• Voto en negro

La campaña revierte antigos prejuicios

Por Eduardo Montes-Bradley

Geoff fue jefe de una cuadrilla de eléctricos y su vida estuvo ligada al poderoso sindicato IBEW (Int´l  Brotherhood of Electrical Workers). Hoy pasa las horas viendo televisión en el trailer que instaló en el fondo de su casa para escapar de la plaga de nietos, yernos nueras y consuegros. Con varias pensiones en su haber el hombre se apaña a gusto, aunque por momentos reconoce que la situación es difícil y que ya no puede sacar su barco los domingos para ir de pesca porque el precio del gasoil se ha vuelto prohibitivo. Geoff dice que tampoco va con los amigos a cazar a los pantanos por la misma razón y que ahora le resulta más conveniente comprar patos de criadero y ejercitar su puntería con dardos de salón sobre un blanco descartable.

Día por medio Geoff ensaya el contrabajo y al menos una vez al mes asiste con su banda de sindicalistas jubilados: The Grasshoppers, a festivales de jazz al aire libre. En el tiempo que le queda libre corta el césped, hace changas como electricista en el barrio por las que cobra un valor simbólico, duerme siestas interminables debajo del flamboyán y lucha con la idea de que estas van a ser las primeras elecciones en las que muy a su pesar vote por un candidato republicano.

—Jamás lo hubiera soñado, de sólo pensarlo se me pone la piel de gallina y se me hiela los huesos. ¿Pero qué más puedo hacer? Se que estoy equivocado, se que no debería ser así, pero qué más da: yo no puedo votar por un negro por más que sea el candidato de mi partido.

Geoff nació en Maine y vivió en Kansas durante años antes de jubilarse a los pantanos de la Florida. El hombre viene de otro calendario y si bien nunca terminó de aceptar la integración forzada, al menos supo callarse y vivir con las reglas de juego. — Hubiera preferido mil veces a ella antes que a él (por Clinton sobre Obama). ¿Te parece mal lo que digo?

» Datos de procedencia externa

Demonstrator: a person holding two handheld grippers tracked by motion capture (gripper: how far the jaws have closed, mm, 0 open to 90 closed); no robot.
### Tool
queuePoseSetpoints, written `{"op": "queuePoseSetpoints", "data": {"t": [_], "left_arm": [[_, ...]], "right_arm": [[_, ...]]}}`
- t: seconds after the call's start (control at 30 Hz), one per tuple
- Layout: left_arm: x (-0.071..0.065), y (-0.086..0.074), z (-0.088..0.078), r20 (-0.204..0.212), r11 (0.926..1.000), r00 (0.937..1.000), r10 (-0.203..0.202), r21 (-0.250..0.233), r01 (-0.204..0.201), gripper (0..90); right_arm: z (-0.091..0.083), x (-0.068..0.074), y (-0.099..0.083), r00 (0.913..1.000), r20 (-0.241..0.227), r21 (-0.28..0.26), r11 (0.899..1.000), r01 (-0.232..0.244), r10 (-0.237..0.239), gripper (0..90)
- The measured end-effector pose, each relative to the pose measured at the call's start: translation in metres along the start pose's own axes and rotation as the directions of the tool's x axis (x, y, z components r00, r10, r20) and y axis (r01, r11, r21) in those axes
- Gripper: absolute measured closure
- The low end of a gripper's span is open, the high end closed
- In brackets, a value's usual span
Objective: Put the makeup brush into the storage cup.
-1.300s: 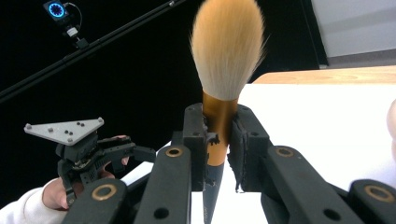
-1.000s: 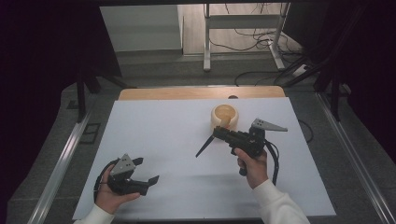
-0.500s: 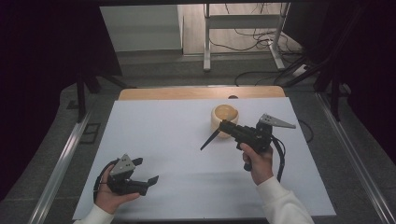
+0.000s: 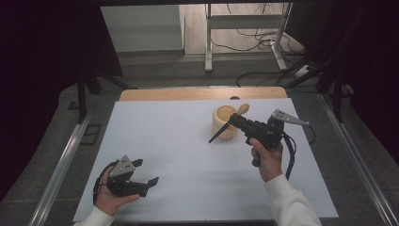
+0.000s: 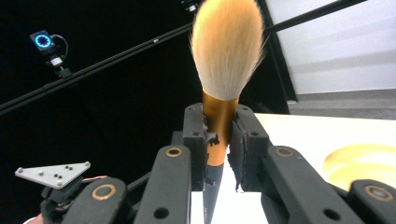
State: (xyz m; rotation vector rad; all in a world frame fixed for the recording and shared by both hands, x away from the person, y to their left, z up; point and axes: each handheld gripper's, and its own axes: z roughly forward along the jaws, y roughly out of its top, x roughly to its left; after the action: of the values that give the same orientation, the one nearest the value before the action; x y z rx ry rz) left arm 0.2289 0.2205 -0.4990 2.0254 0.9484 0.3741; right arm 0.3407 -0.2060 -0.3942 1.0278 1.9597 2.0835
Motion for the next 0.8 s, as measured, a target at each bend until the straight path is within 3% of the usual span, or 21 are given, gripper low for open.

Hago lo que puedo por relativizar su actitud, después de todo nos son muchas las oportunidades que uno tiene de encontrarse con un racista culposo. Digo: Geoff no cree que Obama sea un negro de tal por cual sino que está genuinamente convencido de las incapacidades inherentes a su condición. No es lo mismo. Trato de contextualizar el prejuicio:

—No sé si está mal, pero es frecuente. En Argentina los taxistas odian a los peruanos que no pueden ni ver a los bolivianos. Ambos detestan a los paraguayos que aprendieron desde pequeños que los judíos tienen la culpa de todo menos de la contaminación del río que según los entrerrianos es culpa de los uruguayos. Los cuatro parecieran coincidir en que los chinos son sucios y amarretes aunque más honestos que los chilenos-carteristas, y menos peligrosos que los ambiciosos brasileros. Los brasileros, por su parte, ven con recelo a los venezolanos siempre dispuestos a sacarles ventajas a sus vecinos los colombianos, consabidos vagos y traficantes que estiman al ecuatoriano menos que a una guacamaya. Los ecuatorianos guardan escasa estima por los peruanos pero no más de lo que un mexicano de Chiapas por un guatemalteco en tránsito a los EE.UU a dónde por lo general llegan todos a reemplazar la mano de obra negra que pasó a integrar a las huestes de la pequeña burguesía.

La idea de que los latinoamericanos fuéramos igual o peor de racistas que los confederados demócratas del sur parece haber actuado como un bálsamo para sus culpas. Geoff me ofrece una cerveza y me invita a quedarme para  el noticiero de las seis. En la pantalla del televisor aparece Obama y una voz en off anuncia que el próximo jueves transmitirán en directo la ceremonia de la Convención Demócrata en la que el candidato aceptará oficialmente su nominación.

— Supongo que no hay más remedio, —aseguró el sindicalista. —Si los tiempos cambian porqué no habría de hacerlo yo. Hubiera sido bueno que ganara ella (Hillary).

— ¿Te queda la alternativa de votar en blanco?

— Cada uno vota con el color que puede. Por el momento hay que hacerse a  la idea de un Geoff Goodwind que va a votar por McCaine por no animarse a votar en negro.